→ Work request: Your answer must be every line of the data below that holds the string "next", copied exactly.

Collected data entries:
BEGIN

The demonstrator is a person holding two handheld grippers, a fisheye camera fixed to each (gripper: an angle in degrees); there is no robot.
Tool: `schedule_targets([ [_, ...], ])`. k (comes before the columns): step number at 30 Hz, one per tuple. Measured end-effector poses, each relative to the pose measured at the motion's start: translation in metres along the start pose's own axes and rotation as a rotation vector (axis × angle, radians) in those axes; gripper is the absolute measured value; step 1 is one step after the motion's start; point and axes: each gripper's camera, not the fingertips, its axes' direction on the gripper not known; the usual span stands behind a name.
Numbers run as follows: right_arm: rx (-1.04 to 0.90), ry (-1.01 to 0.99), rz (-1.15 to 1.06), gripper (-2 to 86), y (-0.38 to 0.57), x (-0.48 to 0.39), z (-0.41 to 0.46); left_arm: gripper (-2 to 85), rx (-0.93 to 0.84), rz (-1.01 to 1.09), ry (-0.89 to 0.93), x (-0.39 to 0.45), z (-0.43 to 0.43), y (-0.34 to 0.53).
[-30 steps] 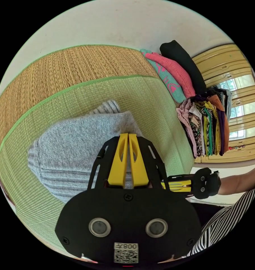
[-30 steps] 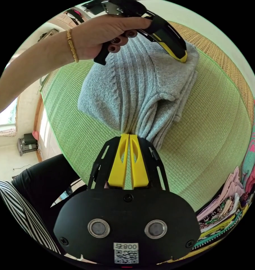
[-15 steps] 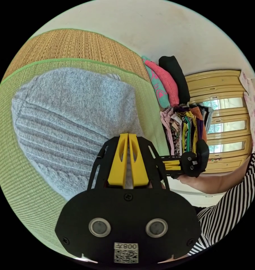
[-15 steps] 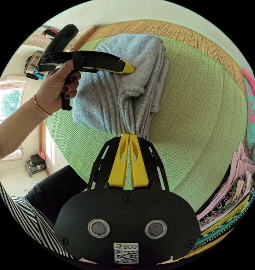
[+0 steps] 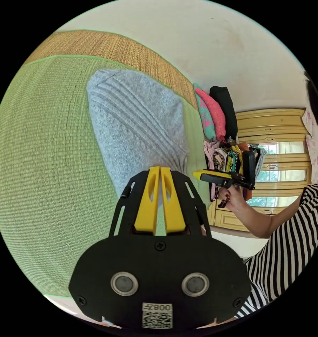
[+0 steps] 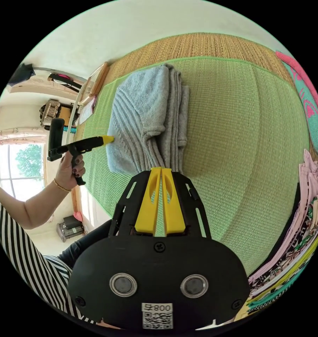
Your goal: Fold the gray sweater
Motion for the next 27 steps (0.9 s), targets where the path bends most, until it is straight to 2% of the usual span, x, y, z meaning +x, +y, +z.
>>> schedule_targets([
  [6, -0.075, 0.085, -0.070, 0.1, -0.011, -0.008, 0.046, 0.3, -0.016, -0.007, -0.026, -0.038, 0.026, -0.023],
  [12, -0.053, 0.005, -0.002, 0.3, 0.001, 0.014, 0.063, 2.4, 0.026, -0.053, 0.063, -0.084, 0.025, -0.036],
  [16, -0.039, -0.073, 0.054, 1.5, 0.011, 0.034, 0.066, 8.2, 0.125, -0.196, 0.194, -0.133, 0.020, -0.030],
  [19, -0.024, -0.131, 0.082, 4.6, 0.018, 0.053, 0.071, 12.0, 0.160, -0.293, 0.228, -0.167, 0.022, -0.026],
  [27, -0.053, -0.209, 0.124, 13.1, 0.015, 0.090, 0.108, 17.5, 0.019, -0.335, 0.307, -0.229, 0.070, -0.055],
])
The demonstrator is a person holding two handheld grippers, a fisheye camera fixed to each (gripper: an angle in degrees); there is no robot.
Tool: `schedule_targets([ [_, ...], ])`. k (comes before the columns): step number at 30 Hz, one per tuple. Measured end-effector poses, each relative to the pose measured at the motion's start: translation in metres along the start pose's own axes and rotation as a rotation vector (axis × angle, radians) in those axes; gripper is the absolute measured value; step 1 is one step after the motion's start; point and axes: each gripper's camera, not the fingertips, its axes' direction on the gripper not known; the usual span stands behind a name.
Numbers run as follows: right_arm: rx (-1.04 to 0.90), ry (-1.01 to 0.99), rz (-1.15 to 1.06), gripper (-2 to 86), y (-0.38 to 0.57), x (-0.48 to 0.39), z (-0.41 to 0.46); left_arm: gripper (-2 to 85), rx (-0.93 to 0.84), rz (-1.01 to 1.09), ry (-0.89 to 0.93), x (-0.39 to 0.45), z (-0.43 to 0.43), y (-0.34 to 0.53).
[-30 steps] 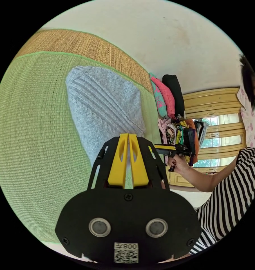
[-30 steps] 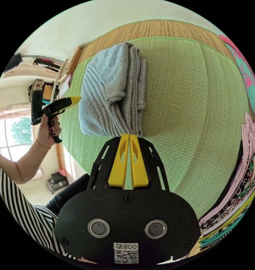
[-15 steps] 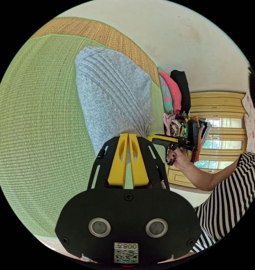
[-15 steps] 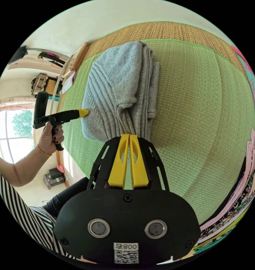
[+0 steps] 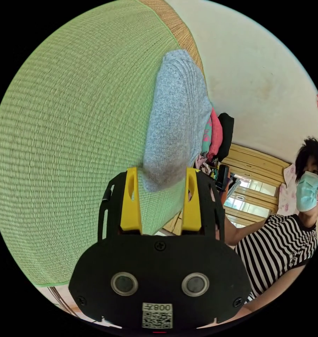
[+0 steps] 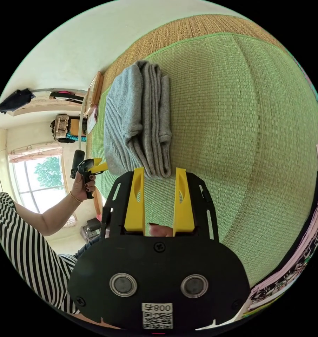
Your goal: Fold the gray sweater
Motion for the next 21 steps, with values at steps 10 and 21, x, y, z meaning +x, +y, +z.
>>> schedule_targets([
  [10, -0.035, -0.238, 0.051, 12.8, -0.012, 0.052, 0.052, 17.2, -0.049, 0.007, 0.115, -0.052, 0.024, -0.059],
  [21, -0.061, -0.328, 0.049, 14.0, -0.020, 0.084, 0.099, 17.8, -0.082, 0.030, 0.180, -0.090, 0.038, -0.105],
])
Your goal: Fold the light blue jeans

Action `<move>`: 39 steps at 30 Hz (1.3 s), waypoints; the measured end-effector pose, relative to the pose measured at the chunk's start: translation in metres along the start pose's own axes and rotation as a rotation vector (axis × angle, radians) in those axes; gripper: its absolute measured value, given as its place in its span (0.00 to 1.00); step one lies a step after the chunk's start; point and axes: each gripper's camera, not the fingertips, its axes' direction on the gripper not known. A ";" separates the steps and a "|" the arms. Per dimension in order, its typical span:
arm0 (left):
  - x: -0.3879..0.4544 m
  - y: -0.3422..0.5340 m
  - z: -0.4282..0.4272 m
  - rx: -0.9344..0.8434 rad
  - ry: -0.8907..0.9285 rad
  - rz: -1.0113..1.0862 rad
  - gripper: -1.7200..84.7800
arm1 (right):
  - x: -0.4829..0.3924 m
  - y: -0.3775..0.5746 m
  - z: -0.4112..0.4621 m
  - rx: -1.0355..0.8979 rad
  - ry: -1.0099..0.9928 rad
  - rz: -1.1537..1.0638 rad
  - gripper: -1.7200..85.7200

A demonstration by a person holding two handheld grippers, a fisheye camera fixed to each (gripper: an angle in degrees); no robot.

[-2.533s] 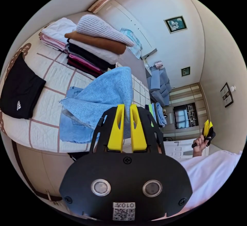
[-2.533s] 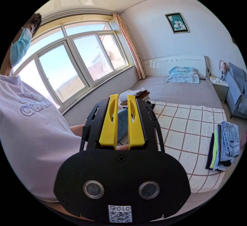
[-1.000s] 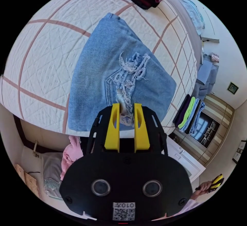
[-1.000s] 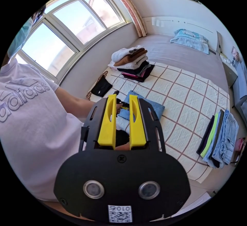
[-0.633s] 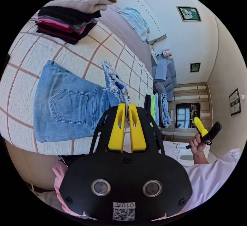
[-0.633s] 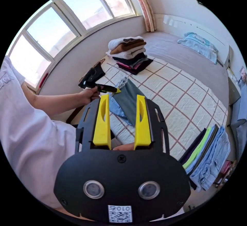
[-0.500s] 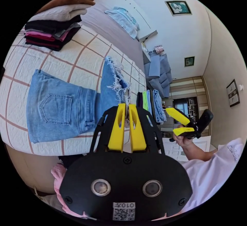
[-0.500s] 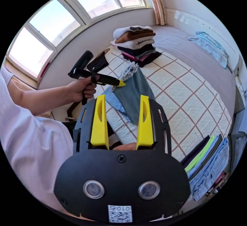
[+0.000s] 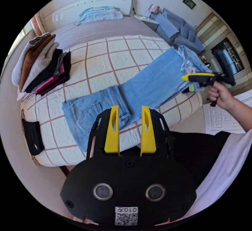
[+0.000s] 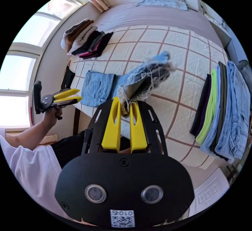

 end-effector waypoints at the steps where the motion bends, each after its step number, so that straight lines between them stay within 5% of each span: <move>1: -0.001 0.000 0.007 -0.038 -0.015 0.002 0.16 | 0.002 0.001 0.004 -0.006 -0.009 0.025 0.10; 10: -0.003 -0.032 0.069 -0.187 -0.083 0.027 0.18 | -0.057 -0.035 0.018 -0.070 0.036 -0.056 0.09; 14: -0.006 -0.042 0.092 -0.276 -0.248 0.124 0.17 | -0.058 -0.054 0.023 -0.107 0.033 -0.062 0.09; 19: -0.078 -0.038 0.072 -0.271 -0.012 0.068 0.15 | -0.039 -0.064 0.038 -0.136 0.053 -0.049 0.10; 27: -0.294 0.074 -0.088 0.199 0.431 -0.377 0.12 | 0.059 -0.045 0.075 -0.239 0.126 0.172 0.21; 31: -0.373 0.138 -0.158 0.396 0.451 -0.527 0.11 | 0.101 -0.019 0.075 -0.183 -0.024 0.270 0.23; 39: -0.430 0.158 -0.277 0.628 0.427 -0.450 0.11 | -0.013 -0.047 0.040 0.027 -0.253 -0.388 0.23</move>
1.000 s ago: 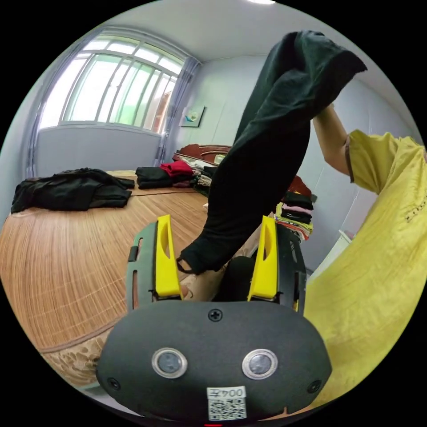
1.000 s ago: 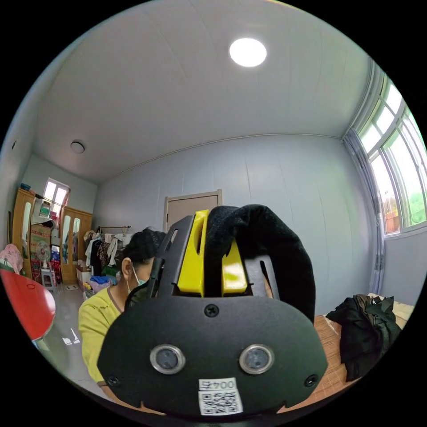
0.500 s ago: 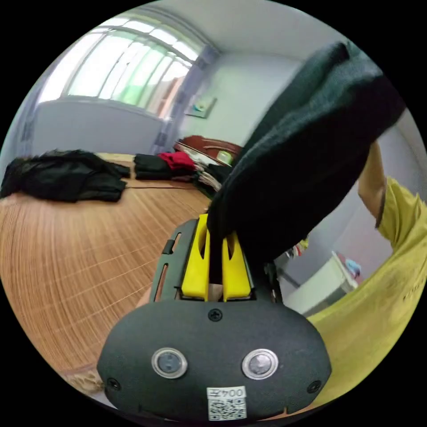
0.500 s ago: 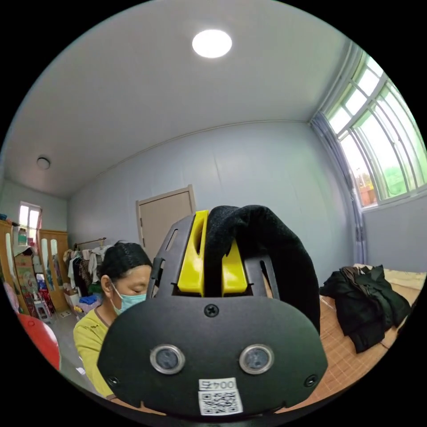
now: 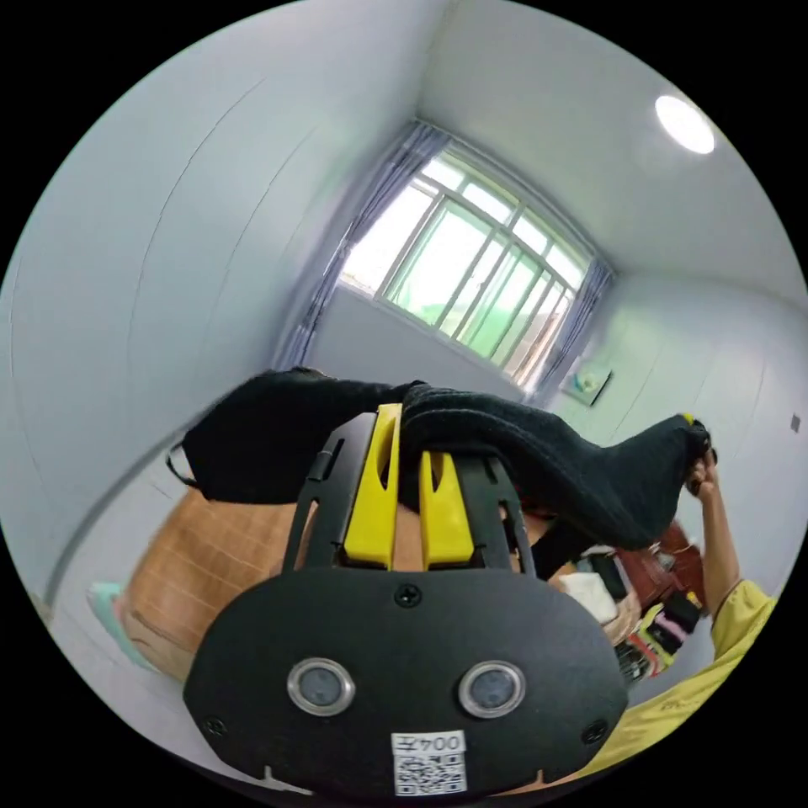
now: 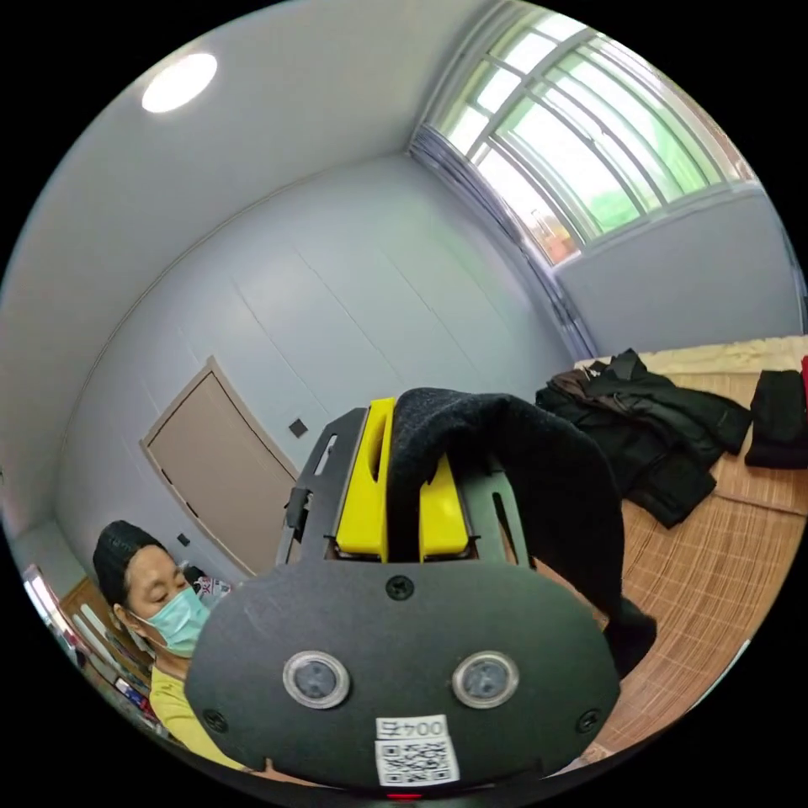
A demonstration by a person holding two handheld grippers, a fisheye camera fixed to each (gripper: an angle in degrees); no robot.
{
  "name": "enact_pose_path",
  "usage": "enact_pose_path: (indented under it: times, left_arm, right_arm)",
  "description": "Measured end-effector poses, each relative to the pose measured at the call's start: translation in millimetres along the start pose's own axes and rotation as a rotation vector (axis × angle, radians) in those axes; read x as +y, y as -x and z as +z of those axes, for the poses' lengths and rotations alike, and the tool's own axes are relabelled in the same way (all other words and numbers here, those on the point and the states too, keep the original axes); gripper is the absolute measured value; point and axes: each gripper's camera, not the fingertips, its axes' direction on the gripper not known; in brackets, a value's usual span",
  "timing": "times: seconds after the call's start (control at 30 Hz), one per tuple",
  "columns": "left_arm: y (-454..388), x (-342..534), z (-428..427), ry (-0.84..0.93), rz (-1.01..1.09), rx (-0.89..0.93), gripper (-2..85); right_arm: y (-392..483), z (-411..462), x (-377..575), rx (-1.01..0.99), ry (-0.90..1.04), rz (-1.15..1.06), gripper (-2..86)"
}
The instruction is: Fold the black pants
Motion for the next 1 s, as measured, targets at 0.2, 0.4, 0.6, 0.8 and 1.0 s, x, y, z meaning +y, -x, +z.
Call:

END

→ The answer:
Motion for the next 27 steps (0.9 s), targets where the path bends most, until it is straight to 2% of the usual span, x, y, z meaning +x, +y, +z.
Motion for the next 21 steps, with values at steps 10 and 21, x, y, z meaning +x, +y, +z.
Motion for the next 1 s, as measured, targets at 0.2, 0.4, 0.6, 0.8 and 1.0 s, x, y, z meaning +y, -x, +z.

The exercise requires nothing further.